The Atherogenic Index of Plasma（AIP） in Patients With Atrial Fibrillation

Not yet recruiting

• Conditions: Lipid Metabolism Disorders; Atrium; Fibrillation; Event, Cardiac; Cardiovascular Diseases

• Registration Number: NCT05973474
• Lead Sponsor: Sun Yat-Sen Memorial Hospital of Sun Yat-Sen University

Brief Summary

The goal of this observational study is to learn about The Atherogenic Index of Plasma(AIP) in patients with atrial fibrillation(AF). The main questions it aims to answer are: (1)To investigate the correlation between AIP and the occurrence rate of AF. (2) To investigate the correlation between AIP and the occurrence rate of cardiovascular outcome events (MACE events, heart failure, embolism events) in patients with AF. Patients's clinical data including medical history, laboratory tests, and imageological examination will be collected and further analysed.

Detailed Description

Baseline demographic data: age, gender, height, weight, systolic blood pressure, diastolic blood pressure, smoking habit, drinking habit, physical activity, fasting blood glucose, medication use (statins, ACEI/ARB, anticoagulant related drugs), basic medical history (hypertension, diabetes mellitus, coronary heart disease).

Study Timeline

• Status Verified: 2023-07
• Study First Submitted: 2023-07-25
• Study First Submitted QC: 2023-07-25
• Last Update Submitted: 2023-07-25
• Study Start: 2023-07-30
• Study First Posted: 2023-08-03
• Last Update Posted: 2023-08-03
• Primary Completion: 2024-03
• Study Completion: 2024-07

Recruitment & Eligibility

• Status: NOT_YET_RECRUITING
• Sex: All
• Target Recruitment: 5000

Inclusion Criteria

1. Atrial fibrillation was detected by electrocardiogram or 24-hour holter or portable electrocardiogram monitor;
2. age ≥18 years old;
3. "low-intermediate" risk group of AF cardioembolic stroke: male patients with CHA2DS2-VASc score 0-1 or female patients with CHA2DS2-VASc score 1-2

Exclusion Criteria

1. patients with rheumatic heart disease, congenital heart disease, cardiomyopathy, hematological diseases, severe hepatic and renal insufficiency and connective tissue diseases;
2. Echocardiography showed valvular heart disease;
3. patients with transient atrial fibrillation secondary to reversible causes: hyperthyroidism, acute pulmonary embolism, recent surgery, acute myocardial infarction, etc.
4. severe carotid artery stenosis and intracranial artery stenosis;
5. AF patients with recent major surgery.
6. patients with serious lack of clinical data.

Study & Design

• Study Type: OBSERVATIONAL
• Study Design: Not specified

Primary Outcome Measures

Name	Time	Method
atrial fibrillation (AF)	10 years	AF diagnoses were ascertained by 3 different sources in our study: ECGs performed at study visits, hospital discharge codes, and death certificates. All ECGs automatically coded as AF were visually checked by a trained cardiologist to confirm AF diagnosis.

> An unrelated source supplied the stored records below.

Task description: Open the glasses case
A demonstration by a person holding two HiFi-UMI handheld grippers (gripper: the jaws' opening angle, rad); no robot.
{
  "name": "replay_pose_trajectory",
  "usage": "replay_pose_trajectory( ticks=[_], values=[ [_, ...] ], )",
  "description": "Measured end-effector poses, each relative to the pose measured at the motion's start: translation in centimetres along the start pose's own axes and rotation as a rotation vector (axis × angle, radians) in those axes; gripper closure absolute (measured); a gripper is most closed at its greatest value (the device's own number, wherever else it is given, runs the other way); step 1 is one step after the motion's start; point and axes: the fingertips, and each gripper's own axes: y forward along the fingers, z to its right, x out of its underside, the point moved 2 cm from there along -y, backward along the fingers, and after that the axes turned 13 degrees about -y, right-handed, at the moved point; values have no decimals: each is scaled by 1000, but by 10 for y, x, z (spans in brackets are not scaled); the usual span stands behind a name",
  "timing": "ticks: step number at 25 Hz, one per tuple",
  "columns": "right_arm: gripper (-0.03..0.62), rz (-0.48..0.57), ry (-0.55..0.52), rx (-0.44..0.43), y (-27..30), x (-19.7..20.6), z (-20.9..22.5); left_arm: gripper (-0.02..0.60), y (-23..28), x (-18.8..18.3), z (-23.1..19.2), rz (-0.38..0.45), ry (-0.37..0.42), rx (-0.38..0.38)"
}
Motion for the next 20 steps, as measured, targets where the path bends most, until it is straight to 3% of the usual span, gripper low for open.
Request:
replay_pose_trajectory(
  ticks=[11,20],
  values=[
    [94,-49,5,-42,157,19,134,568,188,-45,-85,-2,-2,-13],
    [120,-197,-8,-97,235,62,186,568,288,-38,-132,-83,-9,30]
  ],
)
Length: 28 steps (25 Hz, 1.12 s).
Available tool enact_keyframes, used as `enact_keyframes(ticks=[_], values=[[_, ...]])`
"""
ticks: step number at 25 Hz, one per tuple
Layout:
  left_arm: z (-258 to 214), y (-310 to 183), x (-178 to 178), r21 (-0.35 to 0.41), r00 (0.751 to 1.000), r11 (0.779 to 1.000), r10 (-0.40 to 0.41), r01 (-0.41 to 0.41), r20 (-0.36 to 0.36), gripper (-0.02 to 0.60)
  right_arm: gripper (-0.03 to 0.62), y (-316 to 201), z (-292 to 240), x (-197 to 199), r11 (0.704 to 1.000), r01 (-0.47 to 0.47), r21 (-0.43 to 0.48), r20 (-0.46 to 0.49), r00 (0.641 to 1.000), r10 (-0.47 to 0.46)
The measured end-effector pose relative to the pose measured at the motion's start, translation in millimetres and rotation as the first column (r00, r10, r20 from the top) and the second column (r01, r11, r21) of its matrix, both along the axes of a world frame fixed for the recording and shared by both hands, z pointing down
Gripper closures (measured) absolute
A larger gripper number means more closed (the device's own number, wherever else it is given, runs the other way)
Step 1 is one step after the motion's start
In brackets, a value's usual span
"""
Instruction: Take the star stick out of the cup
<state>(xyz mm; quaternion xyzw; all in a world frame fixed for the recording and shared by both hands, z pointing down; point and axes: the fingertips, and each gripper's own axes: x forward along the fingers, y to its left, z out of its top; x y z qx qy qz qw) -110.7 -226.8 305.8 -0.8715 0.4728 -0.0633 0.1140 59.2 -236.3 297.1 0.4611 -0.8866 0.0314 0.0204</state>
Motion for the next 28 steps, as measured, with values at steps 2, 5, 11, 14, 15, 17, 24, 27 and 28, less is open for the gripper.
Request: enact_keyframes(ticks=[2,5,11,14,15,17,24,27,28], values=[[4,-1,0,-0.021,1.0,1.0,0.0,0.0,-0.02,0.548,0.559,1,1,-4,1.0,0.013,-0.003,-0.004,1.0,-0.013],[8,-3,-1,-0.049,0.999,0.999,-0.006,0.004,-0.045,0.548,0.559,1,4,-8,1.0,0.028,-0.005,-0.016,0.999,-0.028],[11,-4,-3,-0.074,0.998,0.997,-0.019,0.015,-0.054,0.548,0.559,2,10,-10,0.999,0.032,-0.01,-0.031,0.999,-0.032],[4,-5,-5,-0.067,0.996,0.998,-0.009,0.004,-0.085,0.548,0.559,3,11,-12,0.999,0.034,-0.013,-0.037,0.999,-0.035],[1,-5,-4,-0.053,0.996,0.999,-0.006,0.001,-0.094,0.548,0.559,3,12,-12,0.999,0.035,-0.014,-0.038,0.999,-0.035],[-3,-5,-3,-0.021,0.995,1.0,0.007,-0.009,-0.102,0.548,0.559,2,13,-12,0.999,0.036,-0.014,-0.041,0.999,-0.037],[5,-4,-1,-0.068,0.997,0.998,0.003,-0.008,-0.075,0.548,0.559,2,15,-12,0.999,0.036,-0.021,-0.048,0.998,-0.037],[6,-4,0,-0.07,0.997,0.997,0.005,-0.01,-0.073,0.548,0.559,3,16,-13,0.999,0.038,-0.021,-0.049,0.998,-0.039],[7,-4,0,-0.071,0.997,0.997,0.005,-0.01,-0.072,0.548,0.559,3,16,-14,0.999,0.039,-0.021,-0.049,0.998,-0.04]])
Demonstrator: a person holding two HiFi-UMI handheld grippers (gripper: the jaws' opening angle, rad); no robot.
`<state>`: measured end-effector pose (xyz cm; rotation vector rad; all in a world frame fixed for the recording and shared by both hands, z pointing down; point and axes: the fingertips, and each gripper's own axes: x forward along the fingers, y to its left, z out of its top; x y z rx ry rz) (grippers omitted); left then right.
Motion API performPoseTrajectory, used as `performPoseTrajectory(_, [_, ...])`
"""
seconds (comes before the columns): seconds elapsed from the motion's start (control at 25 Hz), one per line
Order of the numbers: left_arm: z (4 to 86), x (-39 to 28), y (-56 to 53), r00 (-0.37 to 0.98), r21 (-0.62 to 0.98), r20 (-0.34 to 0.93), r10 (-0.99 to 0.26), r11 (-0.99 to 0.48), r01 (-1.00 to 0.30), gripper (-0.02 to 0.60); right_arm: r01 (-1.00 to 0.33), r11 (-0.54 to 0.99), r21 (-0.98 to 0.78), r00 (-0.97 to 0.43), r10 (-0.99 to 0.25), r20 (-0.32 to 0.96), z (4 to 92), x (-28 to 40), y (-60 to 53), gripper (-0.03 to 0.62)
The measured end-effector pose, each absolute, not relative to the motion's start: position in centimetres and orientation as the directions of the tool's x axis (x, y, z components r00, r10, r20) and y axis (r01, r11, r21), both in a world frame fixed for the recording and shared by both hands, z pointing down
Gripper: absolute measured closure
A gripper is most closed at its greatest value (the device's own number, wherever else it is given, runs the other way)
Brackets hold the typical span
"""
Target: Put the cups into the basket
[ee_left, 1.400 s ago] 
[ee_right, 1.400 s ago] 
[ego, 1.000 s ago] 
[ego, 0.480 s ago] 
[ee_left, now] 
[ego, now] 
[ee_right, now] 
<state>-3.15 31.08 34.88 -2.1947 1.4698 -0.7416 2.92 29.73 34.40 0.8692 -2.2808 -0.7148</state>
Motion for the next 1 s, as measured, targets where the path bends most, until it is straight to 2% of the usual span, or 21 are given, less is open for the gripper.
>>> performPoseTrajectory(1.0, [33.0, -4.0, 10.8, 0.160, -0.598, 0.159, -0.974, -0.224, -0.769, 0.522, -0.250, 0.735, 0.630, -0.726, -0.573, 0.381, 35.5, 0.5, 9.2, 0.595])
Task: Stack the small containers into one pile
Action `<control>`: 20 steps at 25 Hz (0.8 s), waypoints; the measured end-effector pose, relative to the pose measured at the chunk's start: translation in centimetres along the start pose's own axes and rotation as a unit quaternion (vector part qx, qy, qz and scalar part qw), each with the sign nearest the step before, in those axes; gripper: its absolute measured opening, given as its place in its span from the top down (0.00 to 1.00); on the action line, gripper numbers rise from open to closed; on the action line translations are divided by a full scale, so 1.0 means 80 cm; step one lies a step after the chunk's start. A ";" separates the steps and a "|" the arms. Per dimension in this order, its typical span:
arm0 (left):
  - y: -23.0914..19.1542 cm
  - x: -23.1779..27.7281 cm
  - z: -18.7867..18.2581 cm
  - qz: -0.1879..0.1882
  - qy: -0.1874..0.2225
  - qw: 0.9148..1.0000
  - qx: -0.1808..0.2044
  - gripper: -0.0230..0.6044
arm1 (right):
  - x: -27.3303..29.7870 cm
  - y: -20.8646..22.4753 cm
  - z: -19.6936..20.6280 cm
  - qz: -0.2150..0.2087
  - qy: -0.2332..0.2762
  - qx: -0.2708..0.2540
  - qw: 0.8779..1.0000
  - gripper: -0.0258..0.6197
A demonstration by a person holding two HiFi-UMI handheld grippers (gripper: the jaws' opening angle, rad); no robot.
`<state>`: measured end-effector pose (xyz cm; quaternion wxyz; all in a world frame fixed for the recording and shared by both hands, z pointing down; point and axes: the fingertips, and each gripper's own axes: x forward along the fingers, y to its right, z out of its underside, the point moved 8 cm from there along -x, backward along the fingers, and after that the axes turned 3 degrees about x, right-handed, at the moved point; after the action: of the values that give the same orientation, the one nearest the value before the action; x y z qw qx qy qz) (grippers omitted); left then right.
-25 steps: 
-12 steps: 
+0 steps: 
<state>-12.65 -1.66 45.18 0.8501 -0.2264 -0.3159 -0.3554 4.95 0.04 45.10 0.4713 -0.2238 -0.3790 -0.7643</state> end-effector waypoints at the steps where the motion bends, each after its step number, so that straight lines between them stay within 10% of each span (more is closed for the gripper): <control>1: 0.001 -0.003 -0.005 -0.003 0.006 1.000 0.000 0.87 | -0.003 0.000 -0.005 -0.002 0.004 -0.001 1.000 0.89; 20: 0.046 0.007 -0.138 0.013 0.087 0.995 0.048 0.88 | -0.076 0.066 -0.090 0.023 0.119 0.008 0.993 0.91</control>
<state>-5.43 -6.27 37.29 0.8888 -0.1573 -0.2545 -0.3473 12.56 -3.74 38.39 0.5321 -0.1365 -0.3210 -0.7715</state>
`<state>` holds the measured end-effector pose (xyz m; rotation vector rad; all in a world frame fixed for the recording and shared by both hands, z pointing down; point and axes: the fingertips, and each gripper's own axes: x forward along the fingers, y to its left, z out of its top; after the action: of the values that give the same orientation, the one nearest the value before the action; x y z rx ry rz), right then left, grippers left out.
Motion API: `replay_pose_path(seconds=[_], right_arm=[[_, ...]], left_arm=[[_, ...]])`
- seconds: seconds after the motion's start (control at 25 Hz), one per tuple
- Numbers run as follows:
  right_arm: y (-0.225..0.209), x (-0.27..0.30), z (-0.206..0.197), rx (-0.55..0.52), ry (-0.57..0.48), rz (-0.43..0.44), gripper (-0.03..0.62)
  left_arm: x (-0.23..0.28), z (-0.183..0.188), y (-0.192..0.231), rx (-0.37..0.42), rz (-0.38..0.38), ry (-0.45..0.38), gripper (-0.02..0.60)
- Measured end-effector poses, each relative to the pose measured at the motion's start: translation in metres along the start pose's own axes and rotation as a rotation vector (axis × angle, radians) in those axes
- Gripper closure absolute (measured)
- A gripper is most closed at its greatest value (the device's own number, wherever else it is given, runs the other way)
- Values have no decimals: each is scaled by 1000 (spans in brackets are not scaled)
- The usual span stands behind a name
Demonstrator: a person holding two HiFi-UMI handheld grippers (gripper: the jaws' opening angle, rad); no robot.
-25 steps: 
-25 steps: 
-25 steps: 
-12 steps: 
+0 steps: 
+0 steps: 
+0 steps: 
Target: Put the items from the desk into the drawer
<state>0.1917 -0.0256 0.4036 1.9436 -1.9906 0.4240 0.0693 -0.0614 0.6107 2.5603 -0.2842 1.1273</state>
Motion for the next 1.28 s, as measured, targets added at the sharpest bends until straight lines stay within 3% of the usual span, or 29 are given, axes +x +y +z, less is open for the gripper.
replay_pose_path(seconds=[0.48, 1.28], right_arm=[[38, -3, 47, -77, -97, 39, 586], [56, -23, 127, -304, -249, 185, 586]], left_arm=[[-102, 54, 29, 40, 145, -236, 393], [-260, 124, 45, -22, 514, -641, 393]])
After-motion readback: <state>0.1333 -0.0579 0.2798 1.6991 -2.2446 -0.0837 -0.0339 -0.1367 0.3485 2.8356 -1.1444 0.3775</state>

Secondary Outcome Measures

Name	Time	Method
major adverse cardiovascular events (MACEs)	10 years	Follow up main adverse cardiovascular and cerebrovascular events such as death, myocardial infarction, stroke, and repeated revascularization.
heart failure	10 years	Patients who required intravenous medications for heart failure after admission (including diuretics, vasodilators, or inotropic agents) or a significant increase in the dose of oral diuretics (i.e., an increase in furosemide of ≥40mg or equivalent or the addition of a thiazide to a loop diuretic) were considered to have heart failure readmission. Pulmonary rales and/or the third heart sound, chest X-ray, dyspnea, peripheral edema, and NYHA grade were evaluated to further confirm the occurrence of heart failure.